Parmi les thèmes de la sélection figure celui de la guerre, représenté par un ensemble d’objets qualifié d’artisanat de tranchée. Des douilles d’obus décorées par les soldats durant la Première Guerre mondiale en font notamment partie. Ces décorations réalisées lors de moments de trêve constituent une première mise à l’écart de la fonction d’origine de l’objet et une tentative de réenchantement dans un contexte de terreur et d’attente. Le quotidien et le travail au champ sont également des thèmes que j’ai souhaité représenter à travers les images produites et les objets retenus. Ces derniers montrent l’ingéniosité de leurs concepteurs, à chaque objet une forme et une matière en vue de s’acquitter de tâches précises. Ces choix mettent aussi en avant les petites choses, les ustensiles qui nous environnent et avec lesquels nous cohabitons. Les thèmes de la technique et de la science constituent un autre volet. Plusieurs objets sont liés à l’écriture ou à la diffusion de l’écrit. Les photographies qui les accompagnent sont des compositions réalisées à partir d’éléments trouvés dans une boite contenant planches de lettres à décalquer, papier de conditionnement, motifs graphiques.

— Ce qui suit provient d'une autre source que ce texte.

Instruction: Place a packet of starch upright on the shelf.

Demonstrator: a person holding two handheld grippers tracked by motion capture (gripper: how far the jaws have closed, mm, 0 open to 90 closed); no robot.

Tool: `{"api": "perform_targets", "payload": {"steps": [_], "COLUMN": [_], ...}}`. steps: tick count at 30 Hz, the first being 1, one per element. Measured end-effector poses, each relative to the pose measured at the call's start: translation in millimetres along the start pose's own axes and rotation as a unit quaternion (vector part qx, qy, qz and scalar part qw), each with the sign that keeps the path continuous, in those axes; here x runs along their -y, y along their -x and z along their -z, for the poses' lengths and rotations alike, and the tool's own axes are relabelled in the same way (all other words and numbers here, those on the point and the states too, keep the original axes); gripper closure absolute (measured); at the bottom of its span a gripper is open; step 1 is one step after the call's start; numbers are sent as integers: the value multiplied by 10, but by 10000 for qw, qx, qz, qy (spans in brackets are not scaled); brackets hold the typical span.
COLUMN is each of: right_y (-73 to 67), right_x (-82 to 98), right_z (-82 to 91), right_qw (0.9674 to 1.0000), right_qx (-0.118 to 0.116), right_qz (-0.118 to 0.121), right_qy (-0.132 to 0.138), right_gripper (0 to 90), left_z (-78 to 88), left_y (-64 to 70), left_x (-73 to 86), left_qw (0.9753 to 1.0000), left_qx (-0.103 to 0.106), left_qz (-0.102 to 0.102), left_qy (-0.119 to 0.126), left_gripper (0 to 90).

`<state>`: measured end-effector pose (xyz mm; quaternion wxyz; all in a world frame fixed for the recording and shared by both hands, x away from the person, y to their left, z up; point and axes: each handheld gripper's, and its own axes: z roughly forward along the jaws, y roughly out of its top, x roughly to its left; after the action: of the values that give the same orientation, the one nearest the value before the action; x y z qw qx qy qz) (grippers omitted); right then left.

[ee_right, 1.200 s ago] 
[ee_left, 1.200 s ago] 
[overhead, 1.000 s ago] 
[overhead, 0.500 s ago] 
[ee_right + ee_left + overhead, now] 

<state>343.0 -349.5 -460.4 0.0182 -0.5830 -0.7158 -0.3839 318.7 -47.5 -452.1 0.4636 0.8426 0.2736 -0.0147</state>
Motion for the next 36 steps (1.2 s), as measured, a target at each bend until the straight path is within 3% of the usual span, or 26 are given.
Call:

Dans la perspective de la restitution de la résidence, le positionnement de certains outils a été pensé en amont dans le lieu d’exposition. Pour ces derniers, les prises de vue ont été réalisées in situ en imaginant l’installation globale constituée de l’objet et des clichés. Après avoir aplani l’objet par la photographie dans un premier temps, la mise en scène des photographies dans la galerie se voulait être un second moment qui reprend en compte l’idée d’espace. J’ai saisi l’occasion des manques d’information concernant certains objets en attente d’inventaire. Pour d’autres, la fonction n’a pas encore été précisée et attend l’expertise de spécialistes. Ces lacunes ont constitué des opportunités, de même que les objets incomplets que j’ai pu trouver car ils rendent ces outils de fait non fonctionnels. Ils ont ainsi ouvert la possibilité de les compléter ou de concevoir un objet autre, dont la réalisation n’est pas guidée en vue d’un usage mais uniquement par l’imagination. Ces interventions sont minimales et ont pour visée d’opérer un décalage.